– Ah ! voilà notre rabat-joie, grogna frère Thomas. On ne vous demande pas de vous joindre à nous, frère Jean, si la bonne chère ne vous tente pas. Mais au moins laissez les autres se réjouir tranquillement. Vous n'êtes pas encore notre prieur.

– Il n'est pas question de cela, répondit l'autre d'une voix altérée. Je vous recommande seulement de laisser cette enfant. C'est la fille du baron de Sancé, et il ne serait pas bon qu'elle eût à se plaindre à lui de vos mœurs plutôt que de se féliciter de votre hospitalité.

Il y eut un silence fait d'étonnement et de gêne.

– Venez, mon enfant, dit le moine d'un ton ferme.

Machinalement Angélique le suivit. Ils traversèrent la cour. Levant les yeux, la fillette aperçut le ciel étoile, d'une pureté indicible, au-dessus du monastère.
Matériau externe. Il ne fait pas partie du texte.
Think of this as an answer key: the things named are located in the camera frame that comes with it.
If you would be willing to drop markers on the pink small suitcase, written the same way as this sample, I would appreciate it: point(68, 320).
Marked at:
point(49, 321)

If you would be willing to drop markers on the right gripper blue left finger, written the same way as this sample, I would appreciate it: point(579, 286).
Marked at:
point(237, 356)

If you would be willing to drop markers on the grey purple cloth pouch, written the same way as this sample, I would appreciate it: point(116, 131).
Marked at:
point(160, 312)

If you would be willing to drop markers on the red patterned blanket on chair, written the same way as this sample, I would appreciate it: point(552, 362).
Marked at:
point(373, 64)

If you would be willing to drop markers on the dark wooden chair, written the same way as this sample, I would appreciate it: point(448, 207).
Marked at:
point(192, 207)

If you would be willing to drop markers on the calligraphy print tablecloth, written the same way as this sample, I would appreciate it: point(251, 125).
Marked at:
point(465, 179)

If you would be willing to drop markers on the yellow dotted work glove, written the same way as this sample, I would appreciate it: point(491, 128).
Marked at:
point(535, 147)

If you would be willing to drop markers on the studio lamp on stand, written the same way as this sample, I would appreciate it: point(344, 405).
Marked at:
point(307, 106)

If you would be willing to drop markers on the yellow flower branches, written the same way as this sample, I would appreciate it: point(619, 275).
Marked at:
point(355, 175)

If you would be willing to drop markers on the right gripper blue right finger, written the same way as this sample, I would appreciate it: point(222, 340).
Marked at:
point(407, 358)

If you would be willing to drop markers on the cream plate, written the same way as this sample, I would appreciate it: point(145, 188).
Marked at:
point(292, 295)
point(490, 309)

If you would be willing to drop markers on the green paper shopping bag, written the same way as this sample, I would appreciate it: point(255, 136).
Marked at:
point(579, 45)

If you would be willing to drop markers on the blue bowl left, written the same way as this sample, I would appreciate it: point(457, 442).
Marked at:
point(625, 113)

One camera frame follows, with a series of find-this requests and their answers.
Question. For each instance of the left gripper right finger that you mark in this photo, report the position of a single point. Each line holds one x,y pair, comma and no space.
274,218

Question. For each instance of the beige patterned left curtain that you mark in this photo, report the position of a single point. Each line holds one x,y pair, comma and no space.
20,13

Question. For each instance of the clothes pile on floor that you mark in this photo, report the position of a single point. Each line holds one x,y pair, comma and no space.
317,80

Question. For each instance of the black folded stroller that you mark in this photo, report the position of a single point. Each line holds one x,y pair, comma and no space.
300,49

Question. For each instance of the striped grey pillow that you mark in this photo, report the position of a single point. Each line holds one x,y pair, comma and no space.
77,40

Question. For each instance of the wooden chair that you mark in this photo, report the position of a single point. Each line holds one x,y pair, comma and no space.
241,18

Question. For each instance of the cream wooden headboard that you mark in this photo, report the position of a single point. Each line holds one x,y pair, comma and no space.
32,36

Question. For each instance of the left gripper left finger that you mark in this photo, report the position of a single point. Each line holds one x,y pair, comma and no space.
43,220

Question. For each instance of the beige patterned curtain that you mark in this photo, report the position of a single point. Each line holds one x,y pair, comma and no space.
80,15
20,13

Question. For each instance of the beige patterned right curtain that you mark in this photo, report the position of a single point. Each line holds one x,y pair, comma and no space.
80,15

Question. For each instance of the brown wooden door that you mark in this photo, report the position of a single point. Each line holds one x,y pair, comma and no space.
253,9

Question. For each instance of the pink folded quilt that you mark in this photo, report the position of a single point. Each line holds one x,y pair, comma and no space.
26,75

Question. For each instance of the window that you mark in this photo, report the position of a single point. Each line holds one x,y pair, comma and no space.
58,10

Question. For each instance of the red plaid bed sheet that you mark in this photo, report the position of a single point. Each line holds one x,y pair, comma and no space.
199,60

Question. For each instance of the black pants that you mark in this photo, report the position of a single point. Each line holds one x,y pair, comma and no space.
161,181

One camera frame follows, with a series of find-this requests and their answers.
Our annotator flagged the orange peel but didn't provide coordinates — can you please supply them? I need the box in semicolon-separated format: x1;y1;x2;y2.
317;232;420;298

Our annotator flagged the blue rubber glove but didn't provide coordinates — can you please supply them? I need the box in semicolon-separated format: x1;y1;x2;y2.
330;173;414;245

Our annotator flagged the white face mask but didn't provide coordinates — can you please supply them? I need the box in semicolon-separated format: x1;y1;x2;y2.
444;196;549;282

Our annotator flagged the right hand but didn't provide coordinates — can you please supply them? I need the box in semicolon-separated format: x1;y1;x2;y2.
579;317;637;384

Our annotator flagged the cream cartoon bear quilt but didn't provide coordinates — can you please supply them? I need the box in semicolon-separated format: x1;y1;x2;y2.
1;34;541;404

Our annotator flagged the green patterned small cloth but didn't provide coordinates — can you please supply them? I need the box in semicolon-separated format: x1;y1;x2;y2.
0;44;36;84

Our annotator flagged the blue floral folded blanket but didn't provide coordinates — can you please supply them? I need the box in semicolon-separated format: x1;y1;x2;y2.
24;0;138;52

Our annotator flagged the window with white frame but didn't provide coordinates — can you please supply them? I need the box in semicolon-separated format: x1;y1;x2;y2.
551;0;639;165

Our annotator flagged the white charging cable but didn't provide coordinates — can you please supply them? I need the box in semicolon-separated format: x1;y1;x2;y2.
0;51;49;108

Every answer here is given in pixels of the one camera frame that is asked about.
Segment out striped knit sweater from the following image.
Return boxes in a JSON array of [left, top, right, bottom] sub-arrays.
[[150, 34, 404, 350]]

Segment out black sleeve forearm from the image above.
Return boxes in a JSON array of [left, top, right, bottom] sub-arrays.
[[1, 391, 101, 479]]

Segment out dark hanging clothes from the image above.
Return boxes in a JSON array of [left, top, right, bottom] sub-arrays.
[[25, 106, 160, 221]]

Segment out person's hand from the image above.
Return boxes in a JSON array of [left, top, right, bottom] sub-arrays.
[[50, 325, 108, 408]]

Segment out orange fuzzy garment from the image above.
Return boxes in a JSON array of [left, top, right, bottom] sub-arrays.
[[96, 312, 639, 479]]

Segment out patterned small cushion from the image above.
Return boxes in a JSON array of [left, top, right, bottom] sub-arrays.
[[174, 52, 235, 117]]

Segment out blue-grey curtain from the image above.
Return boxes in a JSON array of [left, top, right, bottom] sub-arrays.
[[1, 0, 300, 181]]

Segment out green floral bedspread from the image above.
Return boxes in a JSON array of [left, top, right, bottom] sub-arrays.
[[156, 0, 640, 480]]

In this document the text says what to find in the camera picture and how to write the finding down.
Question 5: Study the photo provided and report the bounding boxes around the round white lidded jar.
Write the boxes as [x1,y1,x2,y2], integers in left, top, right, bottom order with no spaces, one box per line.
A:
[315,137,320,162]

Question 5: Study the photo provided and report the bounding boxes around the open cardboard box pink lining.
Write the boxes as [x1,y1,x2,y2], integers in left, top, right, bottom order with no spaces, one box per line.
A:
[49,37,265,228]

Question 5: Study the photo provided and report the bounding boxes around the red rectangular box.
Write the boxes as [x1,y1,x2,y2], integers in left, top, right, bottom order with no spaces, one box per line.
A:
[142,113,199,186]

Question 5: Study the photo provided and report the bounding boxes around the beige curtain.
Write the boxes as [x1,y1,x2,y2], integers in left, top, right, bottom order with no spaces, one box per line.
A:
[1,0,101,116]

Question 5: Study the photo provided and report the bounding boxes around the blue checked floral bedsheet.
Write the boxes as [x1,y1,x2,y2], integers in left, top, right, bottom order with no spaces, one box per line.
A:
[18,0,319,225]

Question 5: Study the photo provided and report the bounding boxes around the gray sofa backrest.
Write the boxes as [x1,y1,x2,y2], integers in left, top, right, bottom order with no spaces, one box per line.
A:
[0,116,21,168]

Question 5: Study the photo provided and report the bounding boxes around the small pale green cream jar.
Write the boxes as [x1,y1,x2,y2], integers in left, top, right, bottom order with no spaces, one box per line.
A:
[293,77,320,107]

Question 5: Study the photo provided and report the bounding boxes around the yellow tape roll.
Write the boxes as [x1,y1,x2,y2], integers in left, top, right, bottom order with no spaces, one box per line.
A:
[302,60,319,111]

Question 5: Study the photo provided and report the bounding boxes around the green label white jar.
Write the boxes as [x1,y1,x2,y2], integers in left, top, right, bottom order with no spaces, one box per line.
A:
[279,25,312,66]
– Entrez là, dit frère Jean en ouvrant une porte de bois percée d'un guichet. C'est ma cellule. Vous pourrez vous y reposer en paix en attendant le jour.

C'était une très petite pièce aux murs nus à peine ornés d'un crucifix de bois et d'une image de la Vierge. Dans un coin, il y avait une couchette basse, presque une planche recouverte de draps grossiers et d'une couverture. Un prie-Dieu de bois dont la tablette était chargée de livres de prières se trouvait sous le crucifix. Il régnait là une fraîcheur agréable, mais qui, l'hiver, devait se transformer en froid atroce. La fenêtre en plein cintre se fermait par un seul volet de bois. Ouverte, ce soir, les effluves de la forêt nocturne, faits d'odeurs de mousse et de champignons, pénétraient dans la pièce. À gauche, le seuil d'une marche donnait accès à un réduit où brillait une veilleuse. Un pupitre garni de parchemins et de godets l'encombrait. Le moine désigna sa couchette à Angélique.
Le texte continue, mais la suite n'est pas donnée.